So how do you learn to land an aircraft with the wind blowing sideways across the runway – a crosswind?
As a commercial pilot you’ll have to deal with crosswinds – up to a point. You also have to recognise when the crosswind is beyond limits and divert elsewhere.
Spain’s One Air, an ATO based in Malaga, has installed a special crosswind simulator that is much more than just a screen. TheRedBird Xwind is a full motion simulator, meaning it moves around as you move the controls just as a real aircraft would.
What’s more, your instructor (torturer?) can also dial in changing wind conditions including gusts, just as can happen in the real world.
The RedBird Xwind can deliver:
- Variable crosswind effects up to 30 knots (that’s a lot!)

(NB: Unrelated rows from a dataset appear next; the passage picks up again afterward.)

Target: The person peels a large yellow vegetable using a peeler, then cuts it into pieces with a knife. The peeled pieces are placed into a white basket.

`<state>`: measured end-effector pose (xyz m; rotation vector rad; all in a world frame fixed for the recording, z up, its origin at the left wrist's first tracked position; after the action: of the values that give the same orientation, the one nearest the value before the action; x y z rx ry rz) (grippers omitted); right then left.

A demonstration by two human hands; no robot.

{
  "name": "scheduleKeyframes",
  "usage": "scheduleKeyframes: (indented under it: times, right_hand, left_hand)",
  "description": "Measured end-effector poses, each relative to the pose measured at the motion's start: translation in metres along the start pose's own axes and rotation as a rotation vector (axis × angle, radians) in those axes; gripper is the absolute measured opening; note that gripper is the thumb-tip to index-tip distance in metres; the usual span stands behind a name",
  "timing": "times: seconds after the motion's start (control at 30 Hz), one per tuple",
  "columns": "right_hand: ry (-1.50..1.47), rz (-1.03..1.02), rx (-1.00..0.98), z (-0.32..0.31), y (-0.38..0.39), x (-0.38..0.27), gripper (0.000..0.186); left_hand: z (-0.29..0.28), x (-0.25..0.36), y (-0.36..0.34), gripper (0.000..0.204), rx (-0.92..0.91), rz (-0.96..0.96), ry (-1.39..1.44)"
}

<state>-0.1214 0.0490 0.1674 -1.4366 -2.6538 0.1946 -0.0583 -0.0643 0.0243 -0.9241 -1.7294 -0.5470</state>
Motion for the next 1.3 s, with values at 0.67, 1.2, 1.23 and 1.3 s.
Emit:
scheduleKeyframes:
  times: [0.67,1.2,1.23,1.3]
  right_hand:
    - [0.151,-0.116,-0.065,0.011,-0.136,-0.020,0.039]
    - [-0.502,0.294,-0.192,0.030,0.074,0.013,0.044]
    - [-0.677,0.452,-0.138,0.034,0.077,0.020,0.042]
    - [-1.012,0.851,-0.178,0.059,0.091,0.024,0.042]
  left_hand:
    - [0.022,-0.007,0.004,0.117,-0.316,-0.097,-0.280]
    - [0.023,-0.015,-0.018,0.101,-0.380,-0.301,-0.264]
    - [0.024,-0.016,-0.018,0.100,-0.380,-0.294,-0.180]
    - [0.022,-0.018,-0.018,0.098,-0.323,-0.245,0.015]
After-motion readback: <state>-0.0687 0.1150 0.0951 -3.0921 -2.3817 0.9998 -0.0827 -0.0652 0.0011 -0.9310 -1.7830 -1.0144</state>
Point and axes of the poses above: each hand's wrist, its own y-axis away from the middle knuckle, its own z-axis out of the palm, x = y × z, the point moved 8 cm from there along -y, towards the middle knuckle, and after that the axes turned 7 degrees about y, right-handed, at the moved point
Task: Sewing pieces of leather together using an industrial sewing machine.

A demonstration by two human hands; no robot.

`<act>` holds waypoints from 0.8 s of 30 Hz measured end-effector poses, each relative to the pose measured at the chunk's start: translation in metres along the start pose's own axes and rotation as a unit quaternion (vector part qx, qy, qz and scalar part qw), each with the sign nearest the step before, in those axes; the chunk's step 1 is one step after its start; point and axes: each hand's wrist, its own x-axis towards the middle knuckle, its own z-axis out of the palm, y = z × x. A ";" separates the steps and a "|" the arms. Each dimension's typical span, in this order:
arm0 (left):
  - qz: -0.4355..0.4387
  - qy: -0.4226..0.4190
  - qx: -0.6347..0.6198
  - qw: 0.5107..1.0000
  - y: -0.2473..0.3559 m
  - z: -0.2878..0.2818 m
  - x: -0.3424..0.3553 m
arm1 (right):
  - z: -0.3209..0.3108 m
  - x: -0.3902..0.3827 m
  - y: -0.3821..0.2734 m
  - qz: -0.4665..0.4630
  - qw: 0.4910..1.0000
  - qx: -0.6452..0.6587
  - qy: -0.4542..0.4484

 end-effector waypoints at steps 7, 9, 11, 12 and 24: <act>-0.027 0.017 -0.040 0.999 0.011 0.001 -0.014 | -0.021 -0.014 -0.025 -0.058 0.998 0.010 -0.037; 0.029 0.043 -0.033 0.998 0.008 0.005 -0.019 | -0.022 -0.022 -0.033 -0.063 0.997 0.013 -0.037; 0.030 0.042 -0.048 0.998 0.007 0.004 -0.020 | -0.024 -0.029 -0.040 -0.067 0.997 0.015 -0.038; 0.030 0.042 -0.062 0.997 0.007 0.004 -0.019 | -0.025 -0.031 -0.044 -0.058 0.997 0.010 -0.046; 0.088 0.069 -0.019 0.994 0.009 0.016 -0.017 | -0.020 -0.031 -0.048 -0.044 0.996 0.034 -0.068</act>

- Variable wind gusts up to 15 knots
- Low-altitude wind shear and turbulence
- Laser marker for yaw and drift.
And it can also do this up to 30 times in a hour, many more than you’d achieve doing circuits.
The Xwind achieves this with an electric full-motion platform. It also provides a grading system. After each landing, the students have a score based on how they landed and how much time they put into doing it. It permits them to see how they evolve with or without an instructor, thanks to instant feedback.
All the usual crosswind landing techniques can be simulated: crabs, side slips and front slips.
“All these elements allow us to train in the best conditions when the students want to train – they have free access to it,” says One Air.
“The simulator ‘polishes’ the pilot’s control capabilities under challenging conditions on approach and landing.”